> What you need to do
No pictures, please. Output the lines from the start of the data through the line that contains "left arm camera", both included, exactly as they stand.

(Stored entries)

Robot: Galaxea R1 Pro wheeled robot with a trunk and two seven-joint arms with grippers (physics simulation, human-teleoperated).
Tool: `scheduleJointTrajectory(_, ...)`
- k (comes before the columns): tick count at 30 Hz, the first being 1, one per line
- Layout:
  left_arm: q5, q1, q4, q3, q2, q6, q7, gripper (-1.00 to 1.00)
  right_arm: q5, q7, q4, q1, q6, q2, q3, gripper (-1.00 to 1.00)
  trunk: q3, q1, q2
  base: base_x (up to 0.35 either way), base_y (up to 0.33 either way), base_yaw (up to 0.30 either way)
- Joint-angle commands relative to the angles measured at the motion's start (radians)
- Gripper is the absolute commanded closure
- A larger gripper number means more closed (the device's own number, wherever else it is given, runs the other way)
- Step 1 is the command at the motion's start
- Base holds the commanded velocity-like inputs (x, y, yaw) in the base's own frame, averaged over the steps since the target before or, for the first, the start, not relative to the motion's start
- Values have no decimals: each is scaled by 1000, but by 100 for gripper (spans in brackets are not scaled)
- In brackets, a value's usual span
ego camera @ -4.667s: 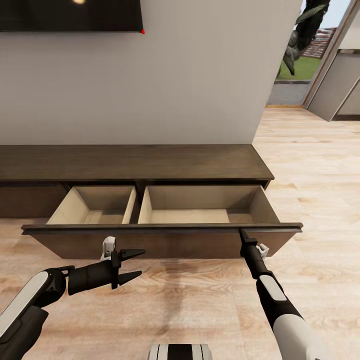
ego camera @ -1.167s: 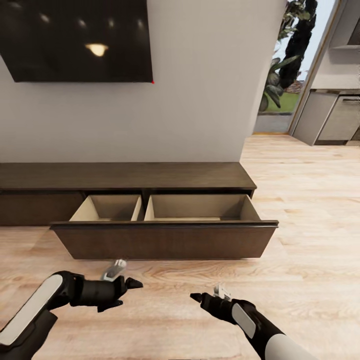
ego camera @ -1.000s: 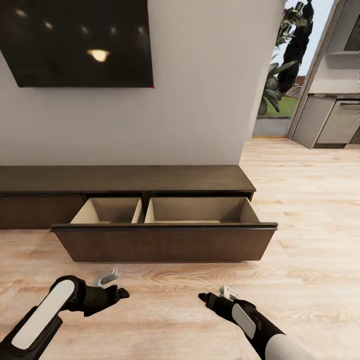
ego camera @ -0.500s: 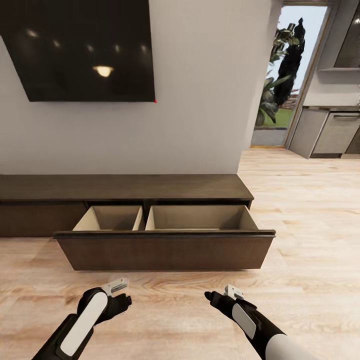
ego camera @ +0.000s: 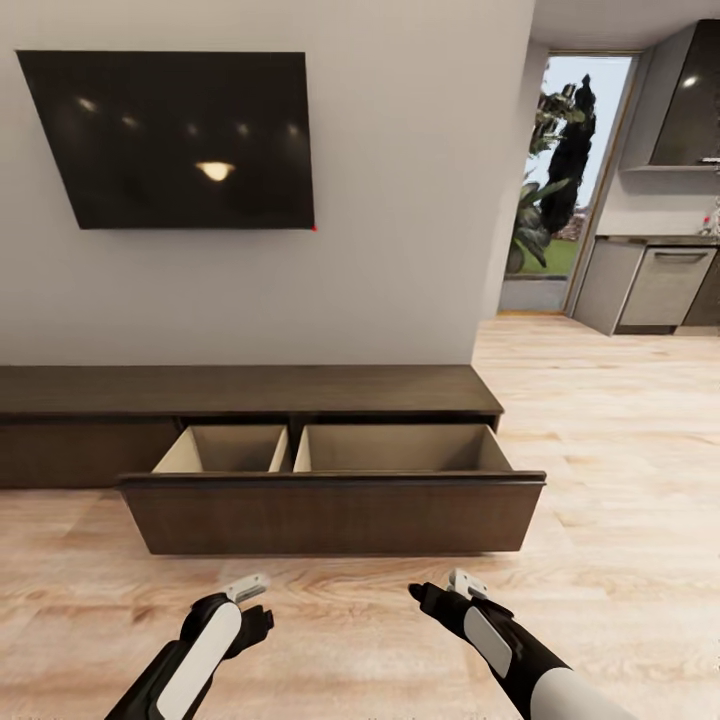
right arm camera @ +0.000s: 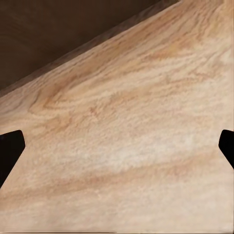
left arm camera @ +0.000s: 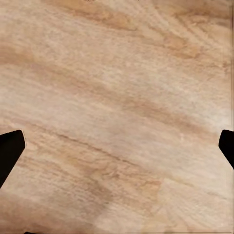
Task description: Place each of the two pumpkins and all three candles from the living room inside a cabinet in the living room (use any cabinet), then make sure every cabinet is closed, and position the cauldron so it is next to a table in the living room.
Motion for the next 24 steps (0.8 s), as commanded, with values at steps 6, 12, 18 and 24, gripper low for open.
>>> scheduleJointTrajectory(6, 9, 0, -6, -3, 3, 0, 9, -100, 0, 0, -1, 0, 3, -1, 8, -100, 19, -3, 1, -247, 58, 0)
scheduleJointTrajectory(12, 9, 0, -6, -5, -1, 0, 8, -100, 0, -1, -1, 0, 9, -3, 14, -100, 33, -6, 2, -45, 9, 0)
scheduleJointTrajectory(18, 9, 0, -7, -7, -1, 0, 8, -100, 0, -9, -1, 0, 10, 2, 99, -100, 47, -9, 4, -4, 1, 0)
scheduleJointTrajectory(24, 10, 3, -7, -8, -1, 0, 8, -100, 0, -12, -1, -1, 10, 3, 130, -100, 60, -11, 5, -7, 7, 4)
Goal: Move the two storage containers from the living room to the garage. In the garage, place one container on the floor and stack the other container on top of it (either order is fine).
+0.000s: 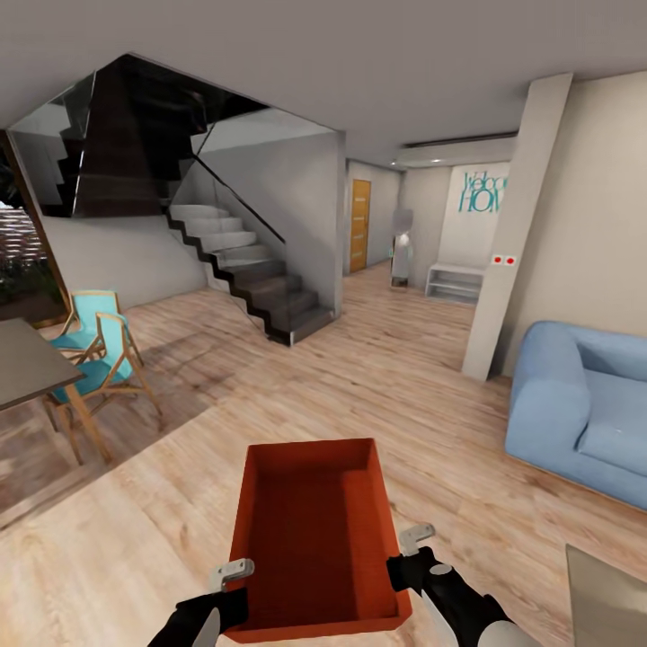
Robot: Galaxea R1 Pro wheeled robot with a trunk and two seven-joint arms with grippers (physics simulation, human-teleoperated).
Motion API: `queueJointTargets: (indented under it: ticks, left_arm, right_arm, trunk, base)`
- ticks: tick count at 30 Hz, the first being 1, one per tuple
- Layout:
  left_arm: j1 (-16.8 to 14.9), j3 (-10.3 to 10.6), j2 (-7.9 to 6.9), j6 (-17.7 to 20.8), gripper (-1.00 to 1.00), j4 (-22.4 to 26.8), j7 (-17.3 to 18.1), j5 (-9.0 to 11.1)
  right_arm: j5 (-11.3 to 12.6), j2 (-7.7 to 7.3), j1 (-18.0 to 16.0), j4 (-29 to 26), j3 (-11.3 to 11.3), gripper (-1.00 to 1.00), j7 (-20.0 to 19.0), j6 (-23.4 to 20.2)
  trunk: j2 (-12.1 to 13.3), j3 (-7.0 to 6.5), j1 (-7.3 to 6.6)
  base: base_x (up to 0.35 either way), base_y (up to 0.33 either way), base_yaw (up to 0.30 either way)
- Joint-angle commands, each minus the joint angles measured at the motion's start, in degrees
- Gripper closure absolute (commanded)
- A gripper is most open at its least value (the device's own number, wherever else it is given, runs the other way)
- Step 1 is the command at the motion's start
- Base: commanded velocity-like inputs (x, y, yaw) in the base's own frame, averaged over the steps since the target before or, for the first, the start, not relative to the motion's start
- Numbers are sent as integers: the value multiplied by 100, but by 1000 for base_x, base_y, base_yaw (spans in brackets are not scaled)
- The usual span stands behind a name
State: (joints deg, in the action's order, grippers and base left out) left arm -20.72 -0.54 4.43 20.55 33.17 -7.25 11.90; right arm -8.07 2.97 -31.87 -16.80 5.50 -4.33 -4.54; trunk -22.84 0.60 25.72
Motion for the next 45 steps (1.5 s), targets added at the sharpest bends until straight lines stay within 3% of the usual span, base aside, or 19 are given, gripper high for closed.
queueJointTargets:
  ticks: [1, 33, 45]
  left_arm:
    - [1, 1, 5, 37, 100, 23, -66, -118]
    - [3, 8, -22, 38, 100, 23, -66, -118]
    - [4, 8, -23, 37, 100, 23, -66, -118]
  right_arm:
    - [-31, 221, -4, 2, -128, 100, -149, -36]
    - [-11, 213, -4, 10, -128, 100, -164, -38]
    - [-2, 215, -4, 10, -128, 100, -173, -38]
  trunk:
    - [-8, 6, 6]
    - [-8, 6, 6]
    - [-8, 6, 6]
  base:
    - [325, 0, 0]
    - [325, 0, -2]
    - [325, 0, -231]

> Task output
Robot: Galaxea R1 Pro wheeled robot with a trunk and two seven-joint arms with grippers (physics simulation, human-teleoperated).
Tool: `scheduleJointTrajectory(_, ...)`
- k (comes before the columns): tick count at 30 Hz, the first being 1, one per line
- Layout:
  left_arm: q5, q1, q4, q3, q2, q6, q7, gripper (-1.00 to 1.00)
  right_arm: q5, q7, q4, q1, q6, q2, q3, gripper (-1.00 to 1.00)
  trunk: q3, q1, q2
  base: base_x (up to 0.35 either way), base_y (up to 0.33 either way), base_yaw (up to 0.30 either way)
- Joint-angle commands relative to the angles measured at the motion's start (radians)
- Gripper is the absolute commanded closure
- A larger gripper number means more closed (the device's own number, wherever else it is given, runs the other way)
- Step 1 is the command at the motion's start
- Base holds the commanded velocity-like inputs (x, y, yaw) in the base's own frame, averaged over the steps since the target before or, for the first, the start, not relative to the motion's start
- Values have no decimals: each is scaled by 1000, but by 100 for gripper (spans in brackets are not scaled)
- In brackets, a value's usual span
ego camera @ -4.667s: 
ego camera @ -1.167s: 
ego camera @ -1.000s: 
ego camera @ -0.500s: 
ego camera @ +0.000s: 
right arm camera @ +0.000s: 
left arm camera @ +0.000s: 

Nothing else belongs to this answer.